* Problem details *
Look through the listing and report every line that has "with" in it.

-- Information shown follows --

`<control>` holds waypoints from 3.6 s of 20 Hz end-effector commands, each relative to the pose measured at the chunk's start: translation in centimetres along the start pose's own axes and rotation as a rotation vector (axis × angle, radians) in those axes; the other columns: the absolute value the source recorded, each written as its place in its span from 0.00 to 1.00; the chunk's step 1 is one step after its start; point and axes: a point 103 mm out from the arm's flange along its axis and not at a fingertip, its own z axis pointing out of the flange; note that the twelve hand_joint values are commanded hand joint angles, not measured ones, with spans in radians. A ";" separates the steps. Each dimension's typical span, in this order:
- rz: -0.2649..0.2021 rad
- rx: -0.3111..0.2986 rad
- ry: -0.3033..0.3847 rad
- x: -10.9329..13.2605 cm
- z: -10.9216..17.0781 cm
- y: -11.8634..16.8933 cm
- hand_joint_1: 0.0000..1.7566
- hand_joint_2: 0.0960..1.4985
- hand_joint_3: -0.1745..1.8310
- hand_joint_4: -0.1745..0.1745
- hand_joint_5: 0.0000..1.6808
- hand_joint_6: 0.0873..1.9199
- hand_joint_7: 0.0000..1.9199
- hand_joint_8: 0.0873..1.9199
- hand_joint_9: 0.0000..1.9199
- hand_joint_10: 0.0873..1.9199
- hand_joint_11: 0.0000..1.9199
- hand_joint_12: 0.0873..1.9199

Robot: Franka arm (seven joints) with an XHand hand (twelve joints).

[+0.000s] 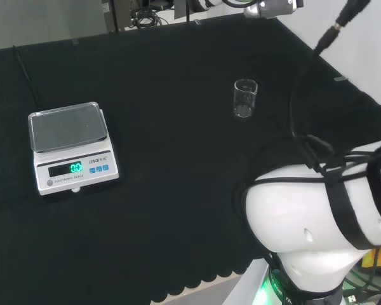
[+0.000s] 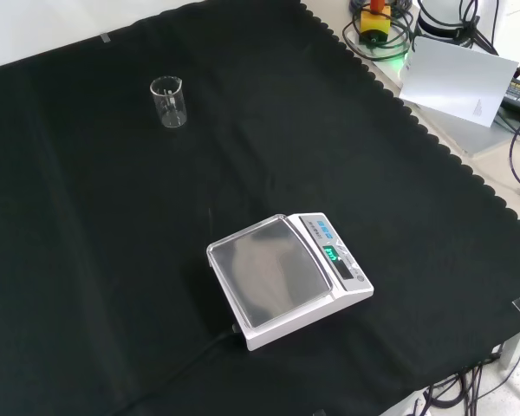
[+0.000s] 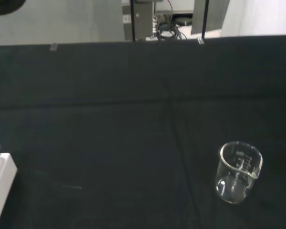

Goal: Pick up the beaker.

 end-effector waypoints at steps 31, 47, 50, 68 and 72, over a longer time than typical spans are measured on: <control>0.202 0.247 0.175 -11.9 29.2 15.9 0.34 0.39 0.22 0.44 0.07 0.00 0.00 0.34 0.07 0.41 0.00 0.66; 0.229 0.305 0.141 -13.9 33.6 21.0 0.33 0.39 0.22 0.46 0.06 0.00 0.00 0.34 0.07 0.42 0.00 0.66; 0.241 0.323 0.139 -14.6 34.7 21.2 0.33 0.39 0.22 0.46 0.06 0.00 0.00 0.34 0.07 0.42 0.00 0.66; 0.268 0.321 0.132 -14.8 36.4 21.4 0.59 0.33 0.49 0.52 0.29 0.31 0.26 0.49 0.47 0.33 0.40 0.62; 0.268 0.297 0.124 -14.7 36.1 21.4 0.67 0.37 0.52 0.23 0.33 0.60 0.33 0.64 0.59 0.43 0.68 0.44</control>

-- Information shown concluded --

* Task response *
`<control>` holds waypoints from 3.6 s of 20 Hz end-effector commands, each relative to the pose measured at the chunk's start: translation in centimetres along the start pose's own axes and rotation as a rotation vector (axis × angle, radians) in those axes; the other columns: the absolute value the source recorded, each written as its place in its span from 0.00 to 1.00; the chunk's step 1 is one step after its start; point and axes: a point 103 mm out from the arm's flange along its axis and not at a fingertip, its own z axis pointing out of the flange; note that the twelve hand_joint values are commanded hand joint angles, not measured ones, with spans in radians. A ";" separates the steps. Each dimension's typical span, in this order:
Robot: Franka arm (seven joints) with an XHand hand (twelve joints).

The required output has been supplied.